**Directions for this task**:
Isolate every line in the data with the string "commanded" and copy it.

[Records drawn from a dataset]
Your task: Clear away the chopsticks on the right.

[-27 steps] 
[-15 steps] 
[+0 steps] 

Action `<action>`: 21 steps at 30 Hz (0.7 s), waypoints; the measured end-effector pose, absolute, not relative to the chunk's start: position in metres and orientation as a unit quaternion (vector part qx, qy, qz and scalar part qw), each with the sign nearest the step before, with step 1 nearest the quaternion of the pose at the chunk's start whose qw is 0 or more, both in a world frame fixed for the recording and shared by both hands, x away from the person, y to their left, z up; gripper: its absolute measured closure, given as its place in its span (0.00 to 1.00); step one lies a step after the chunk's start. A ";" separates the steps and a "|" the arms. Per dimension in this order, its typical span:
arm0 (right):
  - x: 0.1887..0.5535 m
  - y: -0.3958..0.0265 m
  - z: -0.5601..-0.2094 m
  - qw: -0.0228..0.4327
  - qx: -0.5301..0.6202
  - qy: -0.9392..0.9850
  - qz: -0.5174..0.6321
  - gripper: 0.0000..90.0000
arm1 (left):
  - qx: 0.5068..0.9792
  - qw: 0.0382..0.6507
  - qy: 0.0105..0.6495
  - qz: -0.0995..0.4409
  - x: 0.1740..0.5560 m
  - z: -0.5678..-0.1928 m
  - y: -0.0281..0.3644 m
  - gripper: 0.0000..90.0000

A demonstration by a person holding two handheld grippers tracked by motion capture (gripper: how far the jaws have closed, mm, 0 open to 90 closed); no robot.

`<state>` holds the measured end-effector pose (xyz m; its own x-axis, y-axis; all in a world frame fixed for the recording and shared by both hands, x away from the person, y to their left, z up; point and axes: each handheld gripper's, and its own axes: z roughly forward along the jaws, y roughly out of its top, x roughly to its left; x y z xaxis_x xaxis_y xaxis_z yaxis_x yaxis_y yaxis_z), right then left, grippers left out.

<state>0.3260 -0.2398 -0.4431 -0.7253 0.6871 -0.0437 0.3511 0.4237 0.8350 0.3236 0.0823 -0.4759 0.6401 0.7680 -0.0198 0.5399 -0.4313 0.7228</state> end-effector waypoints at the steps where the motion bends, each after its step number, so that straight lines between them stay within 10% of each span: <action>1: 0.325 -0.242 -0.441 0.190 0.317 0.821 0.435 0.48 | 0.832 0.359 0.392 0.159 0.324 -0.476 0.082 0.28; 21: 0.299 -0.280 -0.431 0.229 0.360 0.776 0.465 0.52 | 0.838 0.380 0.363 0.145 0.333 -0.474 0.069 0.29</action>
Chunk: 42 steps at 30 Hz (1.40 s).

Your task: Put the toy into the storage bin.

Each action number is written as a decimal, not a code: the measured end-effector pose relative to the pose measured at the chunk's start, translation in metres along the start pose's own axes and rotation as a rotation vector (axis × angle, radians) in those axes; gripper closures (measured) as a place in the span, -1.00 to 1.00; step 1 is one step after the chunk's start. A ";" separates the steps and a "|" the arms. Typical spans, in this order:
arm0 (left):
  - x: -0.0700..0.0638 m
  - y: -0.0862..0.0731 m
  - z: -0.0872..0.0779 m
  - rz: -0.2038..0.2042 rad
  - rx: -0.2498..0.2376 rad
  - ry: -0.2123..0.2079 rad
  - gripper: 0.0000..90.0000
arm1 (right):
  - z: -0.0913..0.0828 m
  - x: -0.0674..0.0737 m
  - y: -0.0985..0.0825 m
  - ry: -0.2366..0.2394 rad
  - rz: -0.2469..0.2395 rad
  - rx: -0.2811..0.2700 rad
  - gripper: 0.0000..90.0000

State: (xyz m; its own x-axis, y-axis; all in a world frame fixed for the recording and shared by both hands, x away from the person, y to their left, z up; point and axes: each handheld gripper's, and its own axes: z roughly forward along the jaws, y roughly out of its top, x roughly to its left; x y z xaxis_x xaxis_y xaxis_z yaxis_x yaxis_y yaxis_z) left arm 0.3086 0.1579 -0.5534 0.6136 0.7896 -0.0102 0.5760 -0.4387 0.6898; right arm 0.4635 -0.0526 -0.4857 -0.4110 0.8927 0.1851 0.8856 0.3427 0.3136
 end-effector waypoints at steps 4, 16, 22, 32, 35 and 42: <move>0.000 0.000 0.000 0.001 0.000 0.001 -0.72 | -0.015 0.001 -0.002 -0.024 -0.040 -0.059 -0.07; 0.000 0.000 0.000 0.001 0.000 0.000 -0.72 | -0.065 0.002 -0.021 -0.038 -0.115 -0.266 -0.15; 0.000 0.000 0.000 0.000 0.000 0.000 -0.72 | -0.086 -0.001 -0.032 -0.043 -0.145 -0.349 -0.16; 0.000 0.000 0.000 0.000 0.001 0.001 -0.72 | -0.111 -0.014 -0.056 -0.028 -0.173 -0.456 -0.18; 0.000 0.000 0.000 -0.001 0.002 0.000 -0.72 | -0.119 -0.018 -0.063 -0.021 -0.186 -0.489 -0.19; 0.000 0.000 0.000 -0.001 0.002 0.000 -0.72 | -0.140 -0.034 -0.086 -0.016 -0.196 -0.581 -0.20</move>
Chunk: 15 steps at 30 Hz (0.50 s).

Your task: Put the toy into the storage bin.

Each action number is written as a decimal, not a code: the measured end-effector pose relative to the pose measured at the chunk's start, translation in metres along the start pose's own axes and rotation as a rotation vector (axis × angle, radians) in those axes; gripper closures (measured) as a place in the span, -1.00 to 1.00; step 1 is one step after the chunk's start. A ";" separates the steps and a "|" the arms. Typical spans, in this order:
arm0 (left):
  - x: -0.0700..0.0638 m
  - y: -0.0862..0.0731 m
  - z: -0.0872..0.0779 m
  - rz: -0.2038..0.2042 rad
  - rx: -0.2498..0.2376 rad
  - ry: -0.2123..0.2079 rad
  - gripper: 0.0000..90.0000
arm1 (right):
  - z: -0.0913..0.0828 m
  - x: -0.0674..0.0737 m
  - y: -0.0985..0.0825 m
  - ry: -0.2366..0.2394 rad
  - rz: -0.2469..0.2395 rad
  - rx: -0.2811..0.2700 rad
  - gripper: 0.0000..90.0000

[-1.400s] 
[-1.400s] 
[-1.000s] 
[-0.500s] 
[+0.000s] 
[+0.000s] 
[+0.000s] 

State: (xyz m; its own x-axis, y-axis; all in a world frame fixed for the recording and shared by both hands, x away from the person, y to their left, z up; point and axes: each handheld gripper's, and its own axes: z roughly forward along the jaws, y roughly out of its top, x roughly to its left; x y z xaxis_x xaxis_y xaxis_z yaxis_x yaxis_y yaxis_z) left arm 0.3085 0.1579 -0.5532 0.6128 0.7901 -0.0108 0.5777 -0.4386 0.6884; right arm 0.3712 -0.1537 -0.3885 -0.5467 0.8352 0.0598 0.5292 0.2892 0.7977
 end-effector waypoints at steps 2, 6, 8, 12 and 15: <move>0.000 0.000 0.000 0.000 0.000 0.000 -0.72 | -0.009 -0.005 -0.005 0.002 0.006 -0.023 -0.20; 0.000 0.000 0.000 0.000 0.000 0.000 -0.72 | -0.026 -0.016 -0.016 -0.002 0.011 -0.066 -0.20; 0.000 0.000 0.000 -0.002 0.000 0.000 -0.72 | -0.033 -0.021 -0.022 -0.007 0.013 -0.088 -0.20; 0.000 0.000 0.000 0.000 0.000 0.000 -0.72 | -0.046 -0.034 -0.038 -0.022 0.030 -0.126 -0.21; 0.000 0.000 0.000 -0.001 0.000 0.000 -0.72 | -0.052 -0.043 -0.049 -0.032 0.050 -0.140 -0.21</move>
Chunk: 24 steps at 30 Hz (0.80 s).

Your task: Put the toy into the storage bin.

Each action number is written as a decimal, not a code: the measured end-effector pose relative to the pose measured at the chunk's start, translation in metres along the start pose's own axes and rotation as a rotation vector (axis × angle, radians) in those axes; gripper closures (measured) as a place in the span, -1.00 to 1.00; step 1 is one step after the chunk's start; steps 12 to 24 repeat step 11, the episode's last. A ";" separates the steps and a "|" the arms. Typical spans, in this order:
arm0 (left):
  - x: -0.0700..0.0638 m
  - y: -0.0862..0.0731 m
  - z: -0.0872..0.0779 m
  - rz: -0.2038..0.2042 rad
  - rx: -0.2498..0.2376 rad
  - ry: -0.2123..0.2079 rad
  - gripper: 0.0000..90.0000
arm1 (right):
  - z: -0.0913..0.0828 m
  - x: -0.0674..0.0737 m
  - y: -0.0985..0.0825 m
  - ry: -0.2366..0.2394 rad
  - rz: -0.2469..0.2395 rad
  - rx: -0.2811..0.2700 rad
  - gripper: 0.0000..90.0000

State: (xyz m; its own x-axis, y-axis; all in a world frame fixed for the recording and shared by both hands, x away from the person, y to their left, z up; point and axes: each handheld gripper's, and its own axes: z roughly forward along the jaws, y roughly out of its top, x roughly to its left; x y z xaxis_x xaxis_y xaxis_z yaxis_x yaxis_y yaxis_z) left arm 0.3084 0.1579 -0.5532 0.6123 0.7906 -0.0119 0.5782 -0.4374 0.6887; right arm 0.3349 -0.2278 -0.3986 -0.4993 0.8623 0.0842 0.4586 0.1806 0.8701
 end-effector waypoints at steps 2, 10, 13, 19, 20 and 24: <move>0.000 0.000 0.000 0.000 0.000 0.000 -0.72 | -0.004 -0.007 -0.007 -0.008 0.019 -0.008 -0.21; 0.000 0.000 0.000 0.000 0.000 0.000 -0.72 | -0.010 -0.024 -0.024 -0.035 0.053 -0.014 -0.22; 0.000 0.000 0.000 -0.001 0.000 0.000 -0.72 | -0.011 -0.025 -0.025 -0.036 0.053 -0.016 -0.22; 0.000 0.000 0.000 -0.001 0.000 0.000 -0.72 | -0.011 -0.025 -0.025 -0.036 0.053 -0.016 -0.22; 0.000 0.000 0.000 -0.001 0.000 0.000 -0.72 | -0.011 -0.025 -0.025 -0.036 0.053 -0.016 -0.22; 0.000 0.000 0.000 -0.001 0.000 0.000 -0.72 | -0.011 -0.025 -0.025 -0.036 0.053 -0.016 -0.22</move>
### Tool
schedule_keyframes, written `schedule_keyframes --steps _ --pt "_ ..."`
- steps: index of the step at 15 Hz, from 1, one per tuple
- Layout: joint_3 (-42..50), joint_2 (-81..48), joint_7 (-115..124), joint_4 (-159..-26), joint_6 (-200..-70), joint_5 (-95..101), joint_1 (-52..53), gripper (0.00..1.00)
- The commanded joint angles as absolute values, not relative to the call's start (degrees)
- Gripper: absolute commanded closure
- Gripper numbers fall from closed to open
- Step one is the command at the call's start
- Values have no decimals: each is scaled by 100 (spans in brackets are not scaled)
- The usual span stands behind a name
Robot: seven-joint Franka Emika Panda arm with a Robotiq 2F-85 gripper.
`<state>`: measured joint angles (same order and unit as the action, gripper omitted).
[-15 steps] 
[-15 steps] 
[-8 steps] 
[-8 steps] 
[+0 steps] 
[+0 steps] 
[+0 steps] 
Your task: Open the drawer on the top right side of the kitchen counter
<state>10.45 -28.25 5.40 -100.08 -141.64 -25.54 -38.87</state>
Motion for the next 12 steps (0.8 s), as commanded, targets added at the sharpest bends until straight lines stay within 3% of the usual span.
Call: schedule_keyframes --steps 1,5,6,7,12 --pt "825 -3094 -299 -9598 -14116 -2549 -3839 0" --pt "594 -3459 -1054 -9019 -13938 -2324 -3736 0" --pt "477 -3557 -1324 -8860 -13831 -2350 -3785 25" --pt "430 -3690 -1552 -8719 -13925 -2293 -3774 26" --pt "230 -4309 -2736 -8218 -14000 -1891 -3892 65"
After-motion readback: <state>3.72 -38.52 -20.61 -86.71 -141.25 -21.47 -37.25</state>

**Result**:
- The commanded joint angles as absolute values, not relative to the call's start (degrees)
- Gripper: absolute commanded closure
Motion for the next 12 steps (0.8 s), as commanded, targets added at the sharpest bends until straight lines stay within 3% of the usual span.

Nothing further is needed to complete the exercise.